Patrick: In the past, companies could get by with multiple vendors to get their message out, because there weren’t so many outlets. Traditional media was straightforward 20 years ago in comparison to the online/offline world we live in today.
Today, we have social media, email marketing, video (not just television), search engine optimization, content strategy and development on top of our traditional tools. It’s critical to work with a team that knows how to develop a strategy with a greater level of complexity – a firm that knows which of the myriad of outlets will work, and to what degree.
One could use different vendors for each of these, but vendor management will soon end up being all that they do.
BusinessInterviews.com: Can you talk about the process behind building an office culture that encourages autonomy and creative freedom?
Patrick: I started the firm with three objectives: to make a profit, have fun, and make a difference in our community. As long as we’ve stuck to those three, we’ve grown. When we stray, we suffer. So, I make sure that there’s a relaxing environment that’s conducive to creativity, and community outreach involvement that help them achieve a greater sense of purpose, to counter the quick pace of work that we have here.
In hiring, I make sure that there’s not only talent, but also a pursuit in line with those principles. I’ve learned that, once you create this type of environment, your staff will work the late nights, break out of their comfort zone and really be a driving force of the company. In fact, I often have to tell my staff to go home at the end of the day. The old maxim is still true, “if you take care of your team, they’ll take care of your business”.
BusinessInterviews.com: You’re currently in the process of developing the community service side of your company, calling it the “Imagine Better” project. Where does your strong sense of social responsibility come from?
Patrick: I didn’t grow up in the best of circumstances, whether my horror stories were self-inflicted or not. In a lot of situations, some quite extreme, I’ve been at the mercy of other people’s charity. I not only feel like it’s everyone’s obligation to help out his or her neighbor; I also feel like I have a lot of karma to pay back.
The “Imagine Better” Project is our way of solidifying this commitment. By creating this brand, we’re taking our passion for community support out from being a buried page on our web site, to give it the visibility we feel it deserves. The project will also have some rigid requirements t ensure that we’re not just giving away the shop.
BusinessInterviews.com: What are some trends in your industry that you’re excited about or think that our readers should be paying attention to?
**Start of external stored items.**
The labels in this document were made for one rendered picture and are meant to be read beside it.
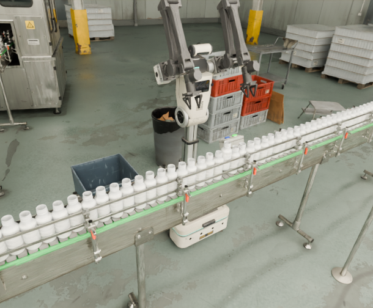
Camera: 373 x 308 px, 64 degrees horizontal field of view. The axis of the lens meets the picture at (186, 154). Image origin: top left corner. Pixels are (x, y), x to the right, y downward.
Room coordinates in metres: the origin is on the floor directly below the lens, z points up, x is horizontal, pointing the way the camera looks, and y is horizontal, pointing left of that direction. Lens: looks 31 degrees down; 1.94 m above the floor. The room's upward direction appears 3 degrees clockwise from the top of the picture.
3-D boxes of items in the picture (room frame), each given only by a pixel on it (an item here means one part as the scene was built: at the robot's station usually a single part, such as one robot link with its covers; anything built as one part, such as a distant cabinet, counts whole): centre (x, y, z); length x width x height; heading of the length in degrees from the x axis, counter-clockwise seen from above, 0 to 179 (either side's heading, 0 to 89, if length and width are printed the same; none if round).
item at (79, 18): (8.41, 3.02, 0.55); 0.40 x 0.40 x 1.10; 36
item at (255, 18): (11.37, -2.12, 0.55); 0.40 x 0.40 x 1.10; 36
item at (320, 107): (4.36, -2.06, 0.21); 0.61 x 0.47 x 0.41; 179
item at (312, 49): (8.46, -3.22, 0.50); 1.23 x 1.05 x 1.00; 124
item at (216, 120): (3.91, -0.39, 0.33); 0.61 x 0.41 x 0.22; 132
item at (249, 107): (4.40, -0.90, 0.33); 0.61 x 0.41 x 0.22; 129
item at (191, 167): (1.25, -0.03, 1.08); 0.06 x 0.06 x 0.17
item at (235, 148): (1.42, -0.27, 1.08); 0.06 x 0.06 x 0.17
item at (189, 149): (2.07, -0.02, 0.65); 0.11 x 0.11 x 0.40; 36
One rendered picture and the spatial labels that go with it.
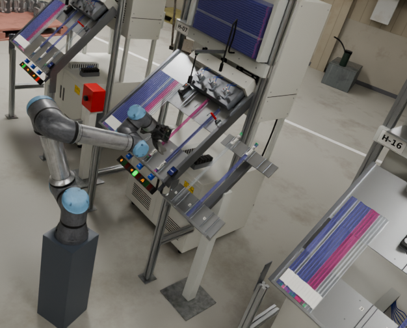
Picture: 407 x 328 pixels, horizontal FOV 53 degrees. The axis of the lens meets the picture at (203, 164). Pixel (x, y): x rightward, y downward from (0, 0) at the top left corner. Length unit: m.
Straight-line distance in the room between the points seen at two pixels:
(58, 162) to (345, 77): 6.64
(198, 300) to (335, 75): 6.05
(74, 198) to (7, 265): 0.90
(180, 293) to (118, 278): 0.39
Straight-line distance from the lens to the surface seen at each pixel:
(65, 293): 2.15
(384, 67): 8.84
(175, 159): 2.24
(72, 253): 1.95
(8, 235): 2.85
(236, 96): 2.29
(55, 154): 1.85
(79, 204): 1.86
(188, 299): 2.57
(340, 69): 7.95
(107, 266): 2.67
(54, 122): 1.65
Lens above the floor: 1.92
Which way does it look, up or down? 29 degrees down
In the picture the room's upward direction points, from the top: 17 degrees clockwise
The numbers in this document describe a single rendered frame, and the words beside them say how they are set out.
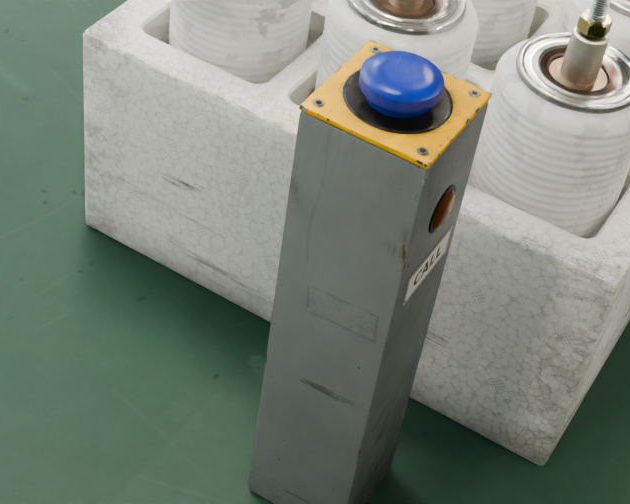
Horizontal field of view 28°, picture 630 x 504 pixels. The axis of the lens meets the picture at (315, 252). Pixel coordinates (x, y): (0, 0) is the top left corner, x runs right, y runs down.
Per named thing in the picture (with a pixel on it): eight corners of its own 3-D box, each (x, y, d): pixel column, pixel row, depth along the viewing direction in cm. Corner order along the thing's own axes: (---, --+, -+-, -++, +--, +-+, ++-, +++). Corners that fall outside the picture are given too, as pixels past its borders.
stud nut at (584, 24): (599, 42, 72) (603, 30, 71) (572, 30, 72) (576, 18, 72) (612, 27, 73) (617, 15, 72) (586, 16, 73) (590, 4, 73)
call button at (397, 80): (450, 103, 61) (459, 69, 60) (413, 144, 59) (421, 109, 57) (380, 71, 63) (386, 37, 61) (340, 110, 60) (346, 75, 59)
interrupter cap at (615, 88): (488, 61, 75) (491, 51, 75) (577, 28, 79) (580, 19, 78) (576, 132, 71) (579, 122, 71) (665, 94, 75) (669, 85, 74)
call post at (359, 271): (392, 469, 83) (494, 98, 62) (340, 544, 79) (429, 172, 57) (302, 419, 86) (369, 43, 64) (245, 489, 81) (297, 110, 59)
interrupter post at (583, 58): (549, 72, 75) (563, 26, 73) (577, 61, 76) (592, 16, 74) (576, 94, 74) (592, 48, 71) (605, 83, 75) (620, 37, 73)
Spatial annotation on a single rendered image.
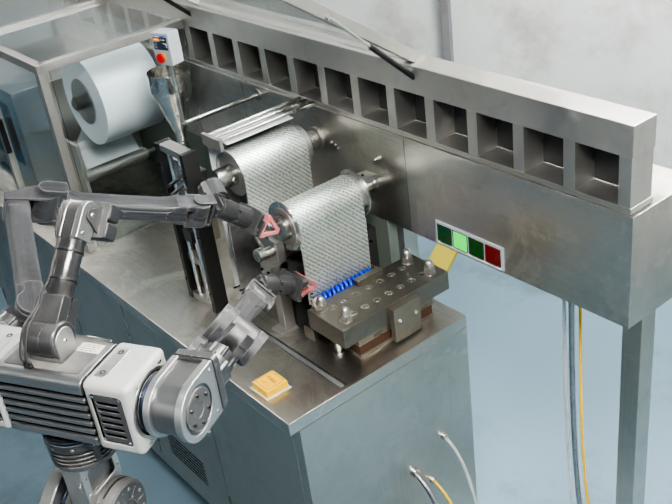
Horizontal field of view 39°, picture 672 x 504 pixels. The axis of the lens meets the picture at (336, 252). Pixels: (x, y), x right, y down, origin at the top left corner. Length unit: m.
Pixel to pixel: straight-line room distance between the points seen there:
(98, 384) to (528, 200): 1.17
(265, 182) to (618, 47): 2.22
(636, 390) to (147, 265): 1.66
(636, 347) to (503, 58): 2.34
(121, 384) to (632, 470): 1.64
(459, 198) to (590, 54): 2.13
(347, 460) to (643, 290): 0.95
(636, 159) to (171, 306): 1.57
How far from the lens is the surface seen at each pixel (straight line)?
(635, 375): 2.66
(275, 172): 2.81
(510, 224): 2.45
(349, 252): 2.76
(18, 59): 3.37
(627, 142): 2.13
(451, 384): 2.90
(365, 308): 2.66
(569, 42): 4.58
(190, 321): 2.97
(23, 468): 4.10
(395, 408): 2.76
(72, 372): 1.76
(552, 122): 2.24
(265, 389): 2.59
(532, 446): 3.71
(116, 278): 3.30
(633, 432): 2.78
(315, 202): 2.65
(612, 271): 2.29
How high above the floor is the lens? 2.50
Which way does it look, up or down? 30 degrees down
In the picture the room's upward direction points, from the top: 8 degrees counter-clockwise
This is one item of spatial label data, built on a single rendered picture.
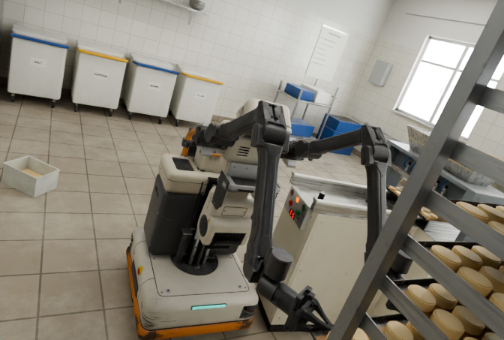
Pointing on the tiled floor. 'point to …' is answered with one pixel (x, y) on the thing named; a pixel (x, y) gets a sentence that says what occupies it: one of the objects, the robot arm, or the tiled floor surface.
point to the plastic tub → (30, 176)
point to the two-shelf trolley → (306, 110)
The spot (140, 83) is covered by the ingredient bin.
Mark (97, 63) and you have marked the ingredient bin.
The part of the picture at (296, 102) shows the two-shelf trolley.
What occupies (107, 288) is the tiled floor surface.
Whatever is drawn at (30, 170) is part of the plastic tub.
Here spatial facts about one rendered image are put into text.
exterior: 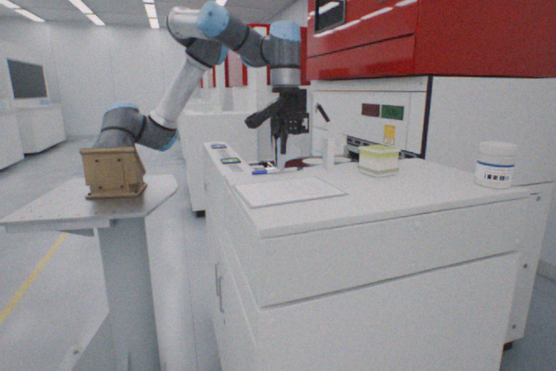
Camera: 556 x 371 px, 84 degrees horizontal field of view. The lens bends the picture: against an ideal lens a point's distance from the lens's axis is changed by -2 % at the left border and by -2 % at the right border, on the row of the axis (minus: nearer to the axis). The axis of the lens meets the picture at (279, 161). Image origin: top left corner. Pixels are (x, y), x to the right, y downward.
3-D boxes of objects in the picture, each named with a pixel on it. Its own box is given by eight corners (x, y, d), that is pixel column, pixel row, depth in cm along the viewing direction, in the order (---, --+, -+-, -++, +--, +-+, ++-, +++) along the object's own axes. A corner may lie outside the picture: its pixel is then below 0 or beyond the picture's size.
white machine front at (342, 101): (315, 153, 179) (318, 81, 170) (420, 199, 104) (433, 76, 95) (311, 154, 178) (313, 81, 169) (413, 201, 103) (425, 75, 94)
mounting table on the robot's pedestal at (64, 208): (5, 264, 89) (-4, 221, 86) (76, 208, 132) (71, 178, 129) (168, 251, 96) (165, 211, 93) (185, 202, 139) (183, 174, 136)
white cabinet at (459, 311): (322, 301, 178) (327, 162, 160) (475, 514, 89) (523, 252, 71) (209, 327, 158) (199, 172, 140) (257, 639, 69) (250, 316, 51)
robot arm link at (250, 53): (233, 28, 84) (256, 19, 76) (263, 49, 91) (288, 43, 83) (223, 54, 83) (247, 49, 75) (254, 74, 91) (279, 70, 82)
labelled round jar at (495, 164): (488, 179, 76) (494, 140, 73) (518, 187, 69) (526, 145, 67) (466, 182, 73) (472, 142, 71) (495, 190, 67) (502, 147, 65)
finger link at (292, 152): (302, 171, 80) (302, 135, 79) (281, 174, 78) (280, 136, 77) (298, 169, 83) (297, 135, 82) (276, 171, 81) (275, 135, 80)
Patrick: Keep an eye on where technology is taking us, and how much of it actually benefits our life. I’m not particularly old-fashioned, but I do notice the disconnect we’re experiencing in an “interconnected” world. I hope we can make it a point to put the cellphone down enough to stay in touch with the world in front of us, and to prefer physical immersion in our environments and experiences. It is still much more rewarding.
BusinessInterviews.com: How do you plan to keep the momentum going?
Patrick: Loving what I do. That’s never going to stop, so neither will I. I guess it’s that simple.